- [Data shown]:
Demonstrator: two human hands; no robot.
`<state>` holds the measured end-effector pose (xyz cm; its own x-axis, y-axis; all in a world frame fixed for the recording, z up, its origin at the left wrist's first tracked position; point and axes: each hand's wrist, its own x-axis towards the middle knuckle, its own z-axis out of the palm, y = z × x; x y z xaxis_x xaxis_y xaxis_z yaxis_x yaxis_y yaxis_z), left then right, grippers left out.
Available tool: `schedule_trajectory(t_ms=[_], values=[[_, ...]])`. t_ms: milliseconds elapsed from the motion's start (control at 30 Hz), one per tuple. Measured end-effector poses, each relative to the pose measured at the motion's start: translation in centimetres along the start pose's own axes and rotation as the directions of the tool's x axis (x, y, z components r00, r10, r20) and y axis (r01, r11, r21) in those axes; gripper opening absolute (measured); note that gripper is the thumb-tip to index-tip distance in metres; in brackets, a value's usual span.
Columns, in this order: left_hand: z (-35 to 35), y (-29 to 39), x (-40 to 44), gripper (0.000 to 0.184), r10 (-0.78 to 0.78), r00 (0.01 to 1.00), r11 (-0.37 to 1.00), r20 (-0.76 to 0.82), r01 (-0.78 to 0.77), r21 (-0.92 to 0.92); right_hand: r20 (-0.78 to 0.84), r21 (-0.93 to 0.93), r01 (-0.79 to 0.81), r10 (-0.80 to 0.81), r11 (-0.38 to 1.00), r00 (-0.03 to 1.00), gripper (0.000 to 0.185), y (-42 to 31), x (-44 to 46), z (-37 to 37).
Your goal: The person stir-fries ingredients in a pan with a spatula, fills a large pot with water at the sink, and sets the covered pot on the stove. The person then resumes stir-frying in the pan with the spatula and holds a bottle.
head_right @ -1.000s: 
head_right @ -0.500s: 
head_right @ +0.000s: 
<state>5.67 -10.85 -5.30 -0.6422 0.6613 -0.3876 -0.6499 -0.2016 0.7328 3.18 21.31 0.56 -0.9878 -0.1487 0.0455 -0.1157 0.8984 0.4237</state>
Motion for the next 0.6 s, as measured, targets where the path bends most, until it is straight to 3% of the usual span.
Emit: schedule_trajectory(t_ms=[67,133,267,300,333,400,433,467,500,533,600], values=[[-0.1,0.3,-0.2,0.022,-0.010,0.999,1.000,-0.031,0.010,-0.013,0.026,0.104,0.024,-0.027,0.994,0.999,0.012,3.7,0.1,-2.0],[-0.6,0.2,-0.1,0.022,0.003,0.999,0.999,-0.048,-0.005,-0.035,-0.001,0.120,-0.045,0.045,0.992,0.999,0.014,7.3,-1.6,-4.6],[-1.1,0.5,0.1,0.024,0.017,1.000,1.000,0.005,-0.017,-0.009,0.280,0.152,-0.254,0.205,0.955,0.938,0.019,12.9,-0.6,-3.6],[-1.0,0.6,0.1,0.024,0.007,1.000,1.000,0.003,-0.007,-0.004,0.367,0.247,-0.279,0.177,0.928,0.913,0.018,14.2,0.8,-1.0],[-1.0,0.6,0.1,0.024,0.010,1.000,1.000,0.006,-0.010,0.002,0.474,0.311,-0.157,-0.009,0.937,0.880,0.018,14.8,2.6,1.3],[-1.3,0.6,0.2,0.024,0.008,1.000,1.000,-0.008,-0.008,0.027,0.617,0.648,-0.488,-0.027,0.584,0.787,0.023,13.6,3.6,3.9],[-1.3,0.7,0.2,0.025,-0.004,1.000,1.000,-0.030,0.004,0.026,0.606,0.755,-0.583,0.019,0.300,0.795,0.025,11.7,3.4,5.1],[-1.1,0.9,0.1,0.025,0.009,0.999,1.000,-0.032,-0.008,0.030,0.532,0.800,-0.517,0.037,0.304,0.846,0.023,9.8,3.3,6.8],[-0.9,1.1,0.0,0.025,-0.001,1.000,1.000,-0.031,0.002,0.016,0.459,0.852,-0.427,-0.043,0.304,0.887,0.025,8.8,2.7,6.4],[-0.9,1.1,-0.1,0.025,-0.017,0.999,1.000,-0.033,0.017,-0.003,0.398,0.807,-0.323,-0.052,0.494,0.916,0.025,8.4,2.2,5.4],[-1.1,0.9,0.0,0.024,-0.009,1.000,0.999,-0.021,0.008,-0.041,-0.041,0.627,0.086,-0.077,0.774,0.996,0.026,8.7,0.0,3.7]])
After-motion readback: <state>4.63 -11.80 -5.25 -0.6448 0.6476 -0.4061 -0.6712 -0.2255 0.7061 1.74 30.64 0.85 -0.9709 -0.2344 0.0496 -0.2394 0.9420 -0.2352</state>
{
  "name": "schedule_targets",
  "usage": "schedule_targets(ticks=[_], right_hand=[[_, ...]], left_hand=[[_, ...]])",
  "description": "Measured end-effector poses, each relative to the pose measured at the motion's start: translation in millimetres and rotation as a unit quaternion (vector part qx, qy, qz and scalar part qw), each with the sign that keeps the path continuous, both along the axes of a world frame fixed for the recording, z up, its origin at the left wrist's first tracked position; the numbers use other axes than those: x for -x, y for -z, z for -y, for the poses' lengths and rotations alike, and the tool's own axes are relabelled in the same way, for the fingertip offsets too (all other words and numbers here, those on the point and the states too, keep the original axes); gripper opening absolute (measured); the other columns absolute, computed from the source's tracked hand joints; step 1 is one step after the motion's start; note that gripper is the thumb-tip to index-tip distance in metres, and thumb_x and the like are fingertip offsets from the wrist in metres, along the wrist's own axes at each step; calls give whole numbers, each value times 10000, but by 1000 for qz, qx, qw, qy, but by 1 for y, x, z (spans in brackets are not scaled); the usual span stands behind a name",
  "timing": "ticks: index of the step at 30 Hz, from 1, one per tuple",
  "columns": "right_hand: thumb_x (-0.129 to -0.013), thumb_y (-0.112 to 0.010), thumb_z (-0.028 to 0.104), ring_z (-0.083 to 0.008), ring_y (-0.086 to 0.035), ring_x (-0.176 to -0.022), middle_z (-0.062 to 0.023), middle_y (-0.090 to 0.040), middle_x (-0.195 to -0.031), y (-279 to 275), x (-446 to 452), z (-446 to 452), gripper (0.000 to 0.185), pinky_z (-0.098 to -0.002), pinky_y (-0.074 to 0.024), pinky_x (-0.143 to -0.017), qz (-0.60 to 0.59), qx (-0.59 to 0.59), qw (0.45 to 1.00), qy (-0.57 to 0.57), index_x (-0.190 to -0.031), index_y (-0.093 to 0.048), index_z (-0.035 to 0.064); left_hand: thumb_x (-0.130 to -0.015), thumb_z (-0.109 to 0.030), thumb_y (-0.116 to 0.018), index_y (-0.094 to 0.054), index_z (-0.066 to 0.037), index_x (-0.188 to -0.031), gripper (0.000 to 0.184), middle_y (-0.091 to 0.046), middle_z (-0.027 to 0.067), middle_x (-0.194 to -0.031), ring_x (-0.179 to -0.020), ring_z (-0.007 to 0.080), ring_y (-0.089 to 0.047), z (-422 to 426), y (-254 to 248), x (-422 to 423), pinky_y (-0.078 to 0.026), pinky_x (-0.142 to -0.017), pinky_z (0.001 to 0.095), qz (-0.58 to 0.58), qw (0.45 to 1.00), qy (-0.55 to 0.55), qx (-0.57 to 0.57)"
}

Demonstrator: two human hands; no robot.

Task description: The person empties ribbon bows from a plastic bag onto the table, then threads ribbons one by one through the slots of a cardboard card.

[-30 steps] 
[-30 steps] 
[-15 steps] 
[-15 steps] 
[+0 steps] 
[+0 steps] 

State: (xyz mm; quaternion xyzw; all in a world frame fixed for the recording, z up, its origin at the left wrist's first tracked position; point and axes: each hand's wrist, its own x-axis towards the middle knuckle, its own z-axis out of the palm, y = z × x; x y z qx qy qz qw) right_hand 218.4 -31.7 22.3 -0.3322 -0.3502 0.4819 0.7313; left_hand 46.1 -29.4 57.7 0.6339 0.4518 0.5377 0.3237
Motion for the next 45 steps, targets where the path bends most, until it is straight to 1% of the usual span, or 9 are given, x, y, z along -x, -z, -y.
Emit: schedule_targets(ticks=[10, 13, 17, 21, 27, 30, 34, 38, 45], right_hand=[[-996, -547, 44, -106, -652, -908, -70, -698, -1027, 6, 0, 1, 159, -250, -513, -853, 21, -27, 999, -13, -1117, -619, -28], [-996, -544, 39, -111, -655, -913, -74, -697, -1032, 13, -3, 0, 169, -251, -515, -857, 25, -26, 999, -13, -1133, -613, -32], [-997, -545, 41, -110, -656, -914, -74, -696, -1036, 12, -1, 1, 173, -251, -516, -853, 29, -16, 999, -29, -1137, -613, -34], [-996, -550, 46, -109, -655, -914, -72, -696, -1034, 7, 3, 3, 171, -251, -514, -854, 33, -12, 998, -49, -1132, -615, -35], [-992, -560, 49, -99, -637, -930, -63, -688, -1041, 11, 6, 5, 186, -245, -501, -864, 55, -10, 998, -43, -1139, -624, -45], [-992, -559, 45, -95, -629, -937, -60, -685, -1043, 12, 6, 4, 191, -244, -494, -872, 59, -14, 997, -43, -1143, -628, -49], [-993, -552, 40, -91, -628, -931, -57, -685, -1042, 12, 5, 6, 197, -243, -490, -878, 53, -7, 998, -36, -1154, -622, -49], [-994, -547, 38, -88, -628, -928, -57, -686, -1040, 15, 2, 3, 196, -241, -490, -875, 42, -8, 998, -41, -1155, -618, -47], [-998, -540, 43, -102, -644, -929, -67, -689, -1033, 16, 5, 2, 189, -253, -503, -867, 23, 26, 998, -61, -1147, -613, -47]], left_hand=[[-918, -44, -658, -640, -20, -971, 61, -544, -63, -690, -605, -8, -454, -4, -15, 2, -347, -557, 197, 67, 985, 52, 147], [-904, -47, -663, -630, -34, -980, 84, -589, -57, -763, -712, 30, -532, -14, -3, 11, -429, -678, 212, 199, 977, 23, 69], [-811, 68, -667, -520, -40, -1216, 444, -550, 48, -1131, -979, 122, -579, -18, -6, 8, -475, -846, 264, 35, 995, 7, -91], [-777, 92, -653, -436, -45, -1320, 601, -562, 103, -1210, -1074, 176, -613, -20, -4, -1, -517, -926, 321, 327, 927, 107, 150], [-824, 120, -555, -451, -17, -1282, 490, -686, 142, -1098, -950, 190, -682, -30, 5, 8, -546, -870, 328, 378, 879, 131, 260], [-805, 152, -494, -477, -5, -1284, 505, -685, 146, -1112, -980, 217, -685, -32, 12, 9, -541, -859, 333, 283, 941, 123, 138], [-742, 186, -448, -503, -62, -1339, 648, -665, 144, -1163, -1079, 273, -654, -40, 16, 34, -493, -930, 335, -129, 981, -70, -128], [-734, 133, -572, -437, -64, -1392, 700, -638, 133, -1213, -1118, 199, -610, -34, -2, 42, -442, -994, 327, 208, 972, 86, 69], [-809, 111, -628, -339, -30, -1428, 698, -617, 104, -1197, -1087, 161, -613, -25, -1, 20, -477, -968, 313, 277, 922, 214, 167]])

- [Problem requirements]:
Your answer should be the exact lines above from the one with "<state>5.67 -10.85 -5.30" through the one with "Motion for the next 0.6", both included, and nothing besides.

- [Exercise output]:
<state>5.67 -10.85 -5.30 -0.6422 0.6613 -0.3876 -0.6499 -0.2016 0.7328 3.18 21.31 0.56 -0.9878 -0.1487 0.0455 -0.1157 0.8984 0.4237</state>
Motion for the next 0.6 s, as measured, targets where the path bends most, until it is straight to 3% of the usual span.

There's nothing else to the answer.